Flask is a lightweight web application framework that is designed to be super easy to use. It will allow us to stand up a relativly simple application in only a few lines of code.

Sadly, flask won't work inside of jupyter notebook, so let's switch to an executable file.

Waitress is another web library. It is the actual web server that will be hosting our flask app.

(see api.py)

Calling the api
===

To make calls to our api we will make use of another library called requests. Requests is a very large library, but we only need it to make http requests.

In [18]:
import requests

In [26]:
response = requests.post("http://0.0.0.0:8080/score", json=sample_request)

In [27]:
response.json()

{'prediction': 'not virginica'}

An issue with versions
===

So everything is all fine and well, until someone does something unspeakable.

They update the version of some of our libraries....

PKL don't actually save the model. It only saves the data stored on that model. Usually this is enough to reproduce the trained model exactly, but only if the sklearn version is the same as when it was trained. 

As an example, let's break some stuff.

The call to our server still worked.
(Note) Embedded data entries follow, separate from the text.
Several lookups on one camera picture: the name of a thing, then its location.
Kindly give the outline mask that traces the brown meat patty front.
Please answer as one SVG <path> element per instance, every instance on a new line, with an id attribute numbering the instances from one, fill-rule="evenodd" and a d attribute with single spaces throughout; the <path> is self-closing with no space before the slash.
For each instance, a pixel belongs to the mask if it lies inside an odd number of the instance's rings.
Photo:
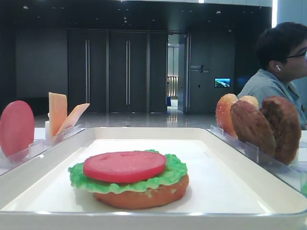
<path id="1" fill-rule="evenodd" d="M 253 104 L 239 100 L 231 106 L 232 125 L 241 142 L 249 142 L 265 154 L 275 155 L 276 141 L 269 122 Z"/>

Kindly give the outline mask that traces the brown meat patty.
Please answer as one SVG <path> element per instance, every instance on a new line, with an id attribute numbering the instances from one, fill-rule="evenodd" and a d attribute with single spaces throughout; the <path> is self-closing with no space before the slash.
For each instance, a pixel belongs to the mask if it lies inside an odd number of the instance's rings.
<path id="1" fill-rule="evenodd" d="M 269 122 L 275 137 L 274 158 L 289 165 L 296 157 L 301 138 L 296 107 L 281 96 L 271 96 L 263 99 L 260 111 Z"/>
<path id="2" fill-rule="evenodd" d="M 241 142 L 249 142 L 265 154 L 275 155 L 276 141 L 269 122 L 253 104 L 239 100 L 231 106 L 232 125 Z"/>

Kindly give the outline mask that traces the green lettuce leaf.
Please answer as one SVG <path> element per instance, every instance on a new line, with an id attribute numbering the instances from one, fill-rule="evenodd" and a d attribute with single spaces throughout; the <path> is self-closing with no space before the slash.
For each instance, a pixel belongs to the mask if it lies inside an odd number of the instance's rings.
<path id="1" fill-rule="evenodd" d="M 185 163 L 175 154 L 166 154 L 165 170 L 147 180 L 134 182 L 130 184 L 110 183 L 92 179 L 83 174 L 83 163 L 77 163 L 68 169 L 70 174 L 71 185 L 78 189 L 87 190 L 88 192 L 96 192 L 101 194 L 114 193 L 120 194 L 125 191 L 144 192 L 148 188 L 156 189 L 160 185 L 172 185 L 177 183 L 181 177 L 188 174 Z"/>

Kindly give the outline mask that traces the leaning orange cheese slice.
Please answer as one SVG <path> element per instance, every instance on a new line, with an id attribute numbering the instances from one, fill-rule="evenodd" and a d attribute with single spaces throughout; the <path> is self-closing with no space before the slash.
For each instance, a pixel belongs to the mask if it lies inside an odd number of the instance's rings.
<path id="1" fill-rule="evenodd" d="M 67 128 L 74 127 L 74 125 L 77 123 L 77 121 L 79 120 L 79 118 L 84 113 L 84 111 L 88 108 L 89 105 L 90 105 L 89 103 L 83 103 L 83 104 L 79 104 L 75 106 L 75 108 L 71 111 L 71 113 L 64 120 L 63 124 L 60 126 L 56 134 L 61 133 Z"/>

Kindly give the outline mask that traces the upright orange cheese slice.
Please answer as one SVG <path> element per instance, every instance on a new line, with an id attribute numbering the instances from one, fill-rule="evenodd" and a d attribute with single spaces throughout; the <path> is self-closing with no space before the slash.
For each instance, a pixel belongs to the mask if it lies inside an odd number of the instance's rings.
<path id="1" fill-rule="evenodd" d="M 67 118 L 67 96 L 49 92 L 49 132 L 53 137 Z"/>

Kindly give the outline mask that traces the brown meat patty rear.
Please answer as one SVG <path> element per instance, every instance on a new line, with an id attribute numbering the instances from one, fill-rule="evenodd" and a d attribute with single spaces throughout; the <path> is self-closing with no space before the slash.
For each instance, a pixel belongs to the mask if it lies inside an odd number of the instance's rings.
<path id="1" fill-rule="evenodd" d="M 275 137 L 274 158 L 289 165 L 296 157 L 301 138 L 296 107 L 281 96 L 271 96 L 263 99 L 260 111 L 269 122 Z"/>

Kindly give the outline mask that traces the red tomato slice in rack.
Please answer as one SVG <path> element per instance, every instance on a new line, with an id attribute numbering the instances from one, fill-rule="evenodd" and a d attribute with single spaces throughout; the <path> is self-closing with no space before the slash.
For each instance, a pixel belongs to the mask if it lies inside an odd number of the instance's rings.
<path id="1" fill-rule="evenodd" d="M 24 101 L 9 103 L 0 118 L 0 146 L 12 162 L 21 161 L 34 141 L 35 121 L 31 107 Z"/>

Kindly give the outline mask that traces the dark double doors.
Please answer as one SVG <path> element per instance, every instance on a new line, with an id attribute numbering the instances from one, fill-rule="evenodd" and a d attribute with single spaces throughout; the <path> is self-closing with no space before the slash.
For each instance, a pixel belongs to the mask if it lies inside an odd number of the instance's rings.
<path id="1" fill-rule="evenodd" d="M 69 107 L 165 112 L 167 39 L 165 32 L 69 30 Z"/>

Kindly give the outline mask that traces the sesame bun top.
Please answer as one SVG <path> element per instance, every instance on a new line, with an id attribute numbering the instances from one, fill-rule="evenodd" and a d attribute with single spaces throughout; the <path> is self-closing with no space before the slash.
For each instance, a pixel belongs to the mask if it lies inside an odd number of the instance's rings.
<path id="1" fill-rule="evenodd" d="M 225 94 L 219 99 L 215 110 L 217 126 L 235 138 L 237 138 L 237 135 L 232 125 L 230 109 L 231 106 L 237 101 L 238 99 L 236 95 L 232 93 Z"/>

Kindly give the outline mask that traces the bottom bun half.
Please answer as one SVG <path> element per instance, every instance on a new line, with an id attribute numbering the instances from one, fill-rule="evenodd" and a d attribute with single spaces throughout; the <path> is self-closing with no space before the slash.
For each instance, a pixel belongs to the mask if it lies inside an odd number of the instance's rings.
<path id="1" fill-rule="evenodd" d="M 136 210 L 161 207 L 180 200 L 185 195 L 188 184 L 189 176 L 185 175 L 175 184 L 160 185 L 156 189 L 148 188 L 144 192 L 94 193 L 94 197 L 111 207 L 121 209 Z"/>

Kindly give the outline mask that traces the clear left holder rack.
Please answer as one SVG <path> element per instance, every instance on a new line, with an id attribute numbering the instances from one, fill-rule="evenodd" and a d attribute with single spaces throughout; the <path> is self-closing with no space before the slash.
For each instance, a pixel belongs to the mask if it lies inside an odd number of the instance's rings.
<path id="1" fill-rule="evenodd" d="M 51 147 L 62 143 L 63 141 L 67 140 L 82 130 L 84 130 L 84 128 L 81 128 L 81 125 L 77 125 L 65 130 L 58 135 L 55 135 L 52 138 L 36 139 L 32 144 L 29 145 L 29 148 L 24 149 L 21 152 L 18 152 L 9 157 L 5 157 L 2 150 L 0 150 L 0 170 L 6 172 L 14 167 L 17 167 L 18 165 L 38 156 Z"/>

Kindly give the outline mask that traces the clear holder rack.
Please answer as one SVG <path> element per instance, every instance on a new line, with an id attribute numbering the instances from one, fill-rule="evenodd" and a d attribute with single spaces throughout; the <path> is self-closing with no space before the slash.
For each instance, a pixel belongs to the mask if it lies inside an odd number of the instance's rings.
<path id="1" fill-rule="evenodd" d="M 81 125 L 77 125 L 65 130 L 58 135 L 55 135 L 52 138 L 36 139 L 32 144 L 29 145 L 29 148 L 24 149 L 21 152 L 18 152 L 9 157 L 5 157 L 2 150 L 0 150 L 0 170 L 6 172 L 14 167 L 17 167 L 18 165 L 38 156 L 51 147 L 62 143 L 63 141 L 67 140 L 82 130 L 84 130 L 84 128 L 81 128 Z"/>
<path id="2" fill-rule="evenodd" d="M 221 128 L 211 126 L 208 131 L 303 195 L 307 195 L 307 132 L 305 130 L 301 132 L 296 157 L 288 166 L 262 153 L 258 147 L 228 135 Z"/>

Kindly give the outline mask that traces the person in grey shirt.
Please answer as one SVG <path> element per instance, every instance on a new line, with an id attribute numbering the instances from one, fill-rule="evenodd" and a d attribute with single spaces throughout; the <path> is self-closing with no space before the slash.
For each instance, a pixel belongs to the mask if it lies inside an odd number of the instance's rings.
<path id="1" fill-rule="evenodd" d="M 256 55 L 260 69 L 247 81 L 238 98 L 254 96 L 262 103 L 265 98 L 281 96 L 295 106 L 301 129 L 305 130 L 307 119 L 293 81 L 307 75 L 307 27 L 284 22 L 266 29 L 258 38 Z"/>

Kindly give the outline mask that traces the clear right holder rack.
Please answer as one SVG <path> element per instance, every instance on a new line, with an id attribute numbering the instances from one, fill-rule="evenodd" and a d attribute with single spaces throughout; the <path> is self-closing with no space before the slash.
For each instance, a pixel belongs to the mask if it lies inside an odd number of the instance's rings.
<path id="1" fill-rule="evenodd" d="M 307 132 L 305 130 L 301 132 L 296 157 L 288 166 L 262 153 L 258 147 L 228 135 L 221 128 L 211 126 L 208 131 L 303 195 L 307 195 Z"/>

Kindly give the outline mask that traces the small wall screen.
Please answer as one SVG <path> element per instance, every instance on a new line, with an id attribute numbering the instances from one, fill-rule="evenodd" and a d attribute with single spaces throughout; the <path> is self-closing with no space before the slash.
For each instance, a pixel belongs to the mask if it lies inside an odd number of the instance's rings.
<path id="1" fill-rule="evenodd" d="M 215 78 L 214 86 L 216 88 L 229 88 L 230 87 L 230 78 Z"/>
But sklearn gave us some fairly serious warnings. We shouldn't ignore them. We got lucky this time, but sometimes things won't allways work.
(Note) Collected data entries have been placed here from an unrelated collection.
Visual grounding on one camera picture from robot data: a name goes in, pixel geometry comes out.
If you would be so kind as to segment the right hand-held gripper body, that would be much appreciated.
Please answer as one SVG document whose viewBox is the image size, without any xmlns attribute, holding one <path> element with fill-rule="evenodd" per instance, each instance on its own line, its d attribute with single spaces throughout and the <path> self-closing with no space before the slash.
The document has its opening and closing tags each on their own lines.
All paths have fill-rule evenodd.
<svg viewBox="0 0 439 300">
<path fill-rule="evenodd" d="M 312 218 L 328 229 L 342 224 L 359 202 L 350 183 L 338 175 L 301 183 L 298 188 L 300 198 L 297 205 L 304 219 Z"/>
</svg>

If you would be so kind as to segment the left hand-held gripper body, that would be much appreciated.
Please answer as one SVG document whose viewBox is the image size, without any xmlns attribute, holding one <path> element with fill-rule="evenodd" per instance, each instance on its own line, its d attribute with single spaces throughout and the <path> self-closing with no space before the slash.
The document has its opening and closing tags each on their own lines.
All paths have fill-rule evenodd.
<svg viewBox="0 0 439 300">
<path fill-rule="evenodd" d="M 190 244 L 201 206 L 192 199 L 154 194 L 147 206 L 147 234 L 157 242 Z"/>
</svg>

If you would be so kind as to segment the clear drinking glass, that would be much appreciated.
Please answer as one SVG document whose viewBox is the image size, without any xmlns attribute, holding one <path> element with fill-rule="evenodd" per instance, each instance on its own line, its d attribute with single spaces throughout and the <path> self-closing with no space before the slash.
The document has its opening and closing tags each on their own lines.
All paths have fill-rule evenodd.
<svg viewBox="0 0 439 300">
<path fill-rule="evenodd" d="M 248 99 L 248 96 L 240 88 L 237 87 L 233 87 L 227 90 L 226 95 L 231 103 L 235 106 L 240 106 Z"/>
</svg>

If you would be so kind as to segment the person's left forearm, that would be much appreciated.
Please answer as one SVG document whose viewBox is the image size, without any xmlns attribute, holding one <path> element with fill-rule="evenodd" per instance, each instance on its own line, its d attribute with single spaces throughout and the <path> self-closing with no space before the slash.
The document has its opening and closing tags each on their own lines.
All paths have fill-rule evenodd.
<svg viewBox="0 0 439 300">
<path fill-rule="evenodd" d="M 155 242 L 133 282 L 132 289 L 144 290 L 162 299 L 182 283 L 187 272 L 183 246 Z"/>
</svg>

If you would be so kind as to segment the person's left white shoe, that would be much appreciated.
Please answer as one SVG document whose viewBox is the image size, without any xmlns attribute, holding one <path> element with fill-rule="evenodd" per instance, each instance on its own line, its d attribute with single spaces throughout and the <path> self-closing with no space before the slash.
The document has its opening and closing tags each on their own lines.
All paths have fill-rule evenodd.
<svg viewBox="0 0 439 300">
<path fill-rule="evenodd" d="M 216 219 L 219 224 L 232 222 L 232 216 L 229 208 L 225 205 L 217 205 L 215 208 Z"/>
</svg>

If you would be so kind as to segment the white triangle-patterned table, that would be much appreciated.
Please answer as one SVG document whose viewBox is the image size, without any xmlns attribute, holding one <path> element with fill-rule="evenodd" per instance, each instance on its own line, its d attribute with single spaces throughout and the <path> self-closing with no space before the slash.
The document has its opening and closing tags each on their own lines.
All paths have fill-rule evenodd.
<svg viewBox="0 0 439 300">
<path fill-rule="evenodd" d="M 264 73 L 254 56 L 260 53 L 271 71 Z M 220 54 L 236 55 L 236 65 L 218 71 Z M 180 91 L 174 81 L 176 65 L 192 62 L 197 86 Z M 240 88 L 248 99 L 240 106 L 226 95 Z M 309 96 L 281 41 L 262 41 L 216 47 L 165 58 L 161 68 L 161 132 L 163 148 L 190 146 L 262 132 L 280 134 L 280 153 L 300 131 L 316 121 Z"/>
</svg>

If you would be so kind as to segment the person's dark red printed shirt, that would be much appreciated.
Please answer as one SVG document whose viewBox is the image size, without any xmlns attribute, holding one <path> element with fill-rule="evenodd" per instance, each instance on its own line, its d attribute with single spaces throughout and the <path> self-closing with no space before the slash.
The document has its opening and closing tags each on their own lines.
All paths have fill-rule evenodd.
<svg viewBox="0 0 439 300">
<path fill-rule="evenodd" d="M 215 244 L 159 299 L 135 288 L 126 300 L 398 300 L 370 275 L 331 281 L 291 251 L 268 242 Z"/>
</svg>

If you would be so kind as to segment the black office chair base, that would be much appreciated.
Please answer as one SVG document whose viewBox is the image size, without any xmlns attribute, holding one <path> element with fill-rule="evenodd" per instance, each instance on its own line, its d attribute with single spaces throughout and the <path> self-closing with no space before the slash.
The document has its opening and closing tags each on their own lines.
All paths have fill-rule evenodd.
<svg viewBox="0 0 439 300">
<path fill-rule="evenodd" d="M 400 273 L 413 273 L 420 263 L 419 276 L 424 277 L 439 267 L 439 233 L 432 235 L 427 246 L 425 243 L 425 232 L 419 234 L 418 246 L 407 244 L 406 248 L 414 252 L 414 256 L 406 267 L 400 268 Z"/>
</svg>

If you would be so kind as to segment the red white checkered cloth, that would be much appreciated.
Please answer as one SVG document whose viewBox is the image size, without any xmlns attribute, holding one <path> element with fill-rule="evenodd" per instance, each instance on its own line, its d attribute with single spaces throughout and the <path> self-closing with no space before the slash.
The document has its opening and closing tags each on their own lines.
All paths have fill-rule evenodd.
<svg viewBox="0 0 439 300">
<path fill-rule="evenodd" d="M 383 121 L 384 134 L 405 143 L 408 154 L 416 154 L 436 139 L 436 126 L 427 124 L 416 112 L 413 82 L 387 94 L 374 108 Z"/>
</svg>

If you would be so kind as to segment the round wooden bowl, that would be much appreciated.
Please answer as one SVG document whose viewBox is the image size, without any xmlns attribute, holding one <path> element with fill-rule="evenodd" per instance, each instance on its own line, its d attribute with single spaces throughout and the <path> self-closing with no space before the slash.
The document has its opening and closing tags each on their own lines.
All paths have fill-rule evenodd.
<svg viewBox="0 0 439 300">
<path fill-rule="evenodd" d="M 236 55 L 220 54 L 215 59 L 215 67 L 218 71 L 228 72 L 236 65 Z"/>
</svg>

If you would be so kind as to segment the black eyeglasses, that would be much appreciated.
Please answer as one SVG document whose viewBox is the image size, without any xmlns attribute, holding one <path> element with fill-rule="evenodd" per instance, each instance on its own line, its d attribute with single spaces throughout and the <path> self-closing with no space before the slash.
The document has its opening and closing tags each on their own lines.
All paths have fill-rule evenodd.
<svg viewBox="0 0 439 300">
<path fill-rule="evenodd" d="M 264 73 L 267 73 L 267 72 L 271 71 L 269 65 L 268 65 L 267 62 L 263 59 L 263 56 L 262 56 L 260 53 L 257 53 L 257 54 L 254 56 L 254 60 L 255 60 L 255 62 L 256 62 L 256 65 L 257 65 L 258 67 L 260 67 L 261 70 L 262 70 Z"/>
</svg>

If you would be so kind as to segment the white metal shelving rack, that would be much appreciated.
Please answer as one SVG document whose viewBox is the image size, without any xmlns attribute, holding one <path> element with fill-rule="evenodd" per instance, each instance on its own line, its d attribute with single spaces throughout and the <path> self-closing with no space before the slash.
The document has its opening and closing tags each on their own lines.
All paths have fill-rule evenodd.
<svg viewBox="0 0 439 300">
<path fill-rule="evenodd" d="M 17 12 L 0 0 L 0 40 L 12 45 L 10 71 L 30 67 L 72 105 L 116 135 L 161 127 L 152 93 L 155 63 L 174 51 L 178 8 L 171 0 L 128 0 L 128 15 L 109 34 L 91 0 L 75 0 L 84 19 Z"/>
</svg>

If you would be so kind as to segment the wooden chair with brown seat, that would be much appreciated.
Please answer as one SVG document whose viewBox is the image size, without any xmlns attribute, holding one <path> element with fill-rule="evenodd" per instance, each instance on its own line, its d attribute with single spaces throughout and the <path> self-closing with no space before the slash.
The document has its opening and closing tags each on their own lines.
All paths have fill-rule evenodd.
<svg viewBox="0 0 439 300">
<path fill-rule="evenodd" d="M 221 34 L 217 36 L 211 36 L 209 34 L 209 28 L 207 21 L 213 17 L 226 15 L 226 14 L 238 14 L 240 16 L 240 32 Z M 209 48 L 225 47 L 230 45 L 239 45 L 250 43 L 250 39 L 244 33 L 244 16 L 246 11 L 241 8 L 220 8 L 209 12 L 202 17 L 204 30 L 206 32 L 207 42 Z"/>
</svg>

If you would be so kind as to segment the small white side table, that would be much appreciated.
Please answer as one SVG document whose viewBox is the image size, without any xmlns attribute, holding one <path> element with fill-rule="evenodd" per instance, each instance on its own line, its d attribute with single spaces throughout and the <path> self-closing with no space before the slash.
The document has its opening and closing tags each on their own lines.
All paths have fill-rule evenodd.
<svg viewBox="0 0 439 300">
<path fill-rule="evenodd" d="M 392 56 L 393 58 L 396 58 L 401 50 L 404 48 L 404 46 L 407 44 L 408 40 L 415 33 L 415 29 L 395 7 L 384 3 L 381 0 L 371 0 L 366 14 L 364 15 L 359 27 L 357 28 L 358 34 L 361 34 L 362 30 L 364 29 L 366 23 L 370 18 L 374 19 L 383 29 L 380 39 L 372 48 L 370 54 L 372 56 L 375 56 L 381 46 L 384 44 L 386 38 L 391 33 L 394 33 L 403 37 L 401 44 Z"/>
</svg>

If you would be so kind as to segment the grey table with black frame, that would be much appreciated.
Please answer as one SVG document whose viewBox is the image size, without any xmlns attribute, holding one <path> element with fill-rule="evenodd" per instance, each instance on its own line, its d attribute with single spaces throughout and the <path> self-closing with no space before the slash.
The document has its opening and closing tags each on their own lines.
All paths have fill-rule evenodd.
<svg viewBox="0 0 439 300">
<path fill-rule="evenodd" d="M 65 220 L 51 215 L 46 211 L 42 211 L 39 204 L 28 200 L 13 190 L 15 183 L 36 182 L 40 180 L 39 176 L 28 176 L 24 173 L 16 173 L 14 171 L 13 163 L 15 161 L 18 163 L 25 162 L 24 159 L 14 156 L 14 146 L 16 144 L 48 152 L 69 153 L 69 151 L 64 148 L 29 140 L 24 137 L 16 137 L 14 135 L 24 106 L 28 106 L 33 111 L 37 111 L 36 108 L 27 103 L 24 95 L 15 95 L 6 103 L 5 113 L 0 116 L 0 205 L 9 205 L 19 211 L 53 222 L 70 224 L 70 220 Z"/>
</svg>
(Note: I upgraded from scikit-learn 0.22.2 to latest. Had I upgraded from 0.20.0 to latest everything would have broken. This was a very serious actual issue that needed solving).
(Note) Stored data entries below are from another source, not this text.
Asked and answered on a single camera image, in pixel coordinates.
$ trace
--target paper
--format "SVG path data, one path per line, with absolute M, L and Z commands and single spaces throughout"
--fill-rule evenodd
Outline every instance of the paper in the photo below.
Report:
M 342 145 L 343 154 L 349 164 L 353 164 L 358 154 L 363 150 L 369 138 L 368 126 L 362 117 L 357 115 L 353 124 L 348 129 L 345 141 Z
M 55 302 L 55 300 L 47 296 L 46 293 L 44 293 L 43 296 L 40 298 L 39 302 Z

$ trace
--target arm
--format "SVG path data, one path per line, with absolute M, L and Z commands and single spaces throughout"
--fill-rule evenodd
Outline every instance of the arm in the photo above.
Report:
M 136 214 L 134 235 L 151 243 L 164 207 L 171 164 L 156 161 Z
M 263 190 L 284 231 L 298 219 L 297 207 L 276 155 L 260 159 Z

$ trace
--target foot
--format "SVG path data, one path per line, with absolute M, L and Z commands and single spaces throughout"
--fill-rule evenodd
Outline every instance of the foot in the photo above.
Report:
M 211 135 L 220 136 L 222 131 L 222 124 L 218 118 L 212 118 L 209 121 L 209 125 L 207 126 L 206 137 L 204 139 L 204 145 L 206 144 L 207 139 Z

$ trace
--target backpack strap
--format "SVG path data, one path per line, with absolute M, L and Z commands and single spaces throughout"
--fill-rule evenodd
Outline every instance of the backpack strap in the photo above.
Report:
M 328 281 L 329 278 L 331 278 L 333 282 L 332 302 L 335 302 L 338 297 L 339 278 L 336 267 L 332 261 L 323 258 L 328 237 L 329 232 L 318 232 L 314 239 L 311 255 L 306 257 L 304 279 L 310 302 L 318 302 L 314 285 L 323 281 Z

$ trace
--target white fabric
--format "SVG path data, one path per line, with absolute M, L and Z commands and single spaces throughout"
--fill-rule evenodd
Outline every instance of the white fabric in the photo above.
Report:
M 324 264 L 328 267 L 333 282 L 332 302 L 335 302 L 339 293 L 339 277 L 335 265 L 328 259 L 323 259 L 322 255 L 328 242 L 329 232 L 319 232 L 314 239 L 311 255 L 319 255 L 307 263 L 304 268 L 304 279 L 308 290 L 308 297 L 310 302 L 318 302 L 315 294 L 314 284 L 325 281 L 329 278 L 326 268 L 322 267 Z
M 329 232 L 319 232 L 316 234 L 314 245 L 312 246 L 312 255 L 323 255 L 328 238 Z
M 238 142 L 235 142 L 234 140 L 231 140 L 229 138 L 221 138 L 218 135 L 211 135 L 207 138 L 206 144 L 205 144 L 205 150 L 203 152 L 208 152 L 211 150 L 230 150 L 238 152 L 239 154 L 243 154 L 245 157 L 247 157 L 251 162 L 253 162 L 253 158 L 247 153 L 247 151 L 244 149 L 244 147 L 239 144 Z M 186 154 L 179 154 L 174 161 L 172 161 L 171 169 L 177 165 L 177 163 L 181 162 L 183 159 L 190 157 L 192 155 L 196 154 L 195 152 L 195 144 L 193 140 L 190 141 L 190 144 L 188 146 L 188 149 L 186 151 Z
So we can't update scikit-learn. But you will probobly notice that on a more complicated system we won't be able to upgrade anything. Scikit learn was kind enough to give us a warning, but other technologies aren't as kind.

Sadly, this means two things are true. 

1) We can never update our software.

2) Two models trained on different computers cannot simultanously run on the same system.

Containers to the rescue!!
===

As my final trick I am going to wrap my entire python environment into a docker container. 

But first we need to save our python environment using the python default package manager pip.

In [21]:
import os

In [22]:
os.system("pip3 freeze > requirements.txt")

0

(See Dockerfile for final result)

In [29]:
# The following are command line functions that likely won't work in jupyter.
# I am recording them here anyway for reference.

# build the server.
os.system("docker build -t ml_server .")
os.system("docker run -itp 8080:8080 ml_server") # Note, we have to explicity open ports to docker containers.

256

And now we test our new docker server.

In [15]:
import requests

In [19]:
response = requests.post("http://0.0.0.0:8080/score", json=sample_request)
response.json()

{'prediction': 'not virginica'}

All is well.

At least until we start trying to sync code at train time and inference time.

But that is a nightmare for another day.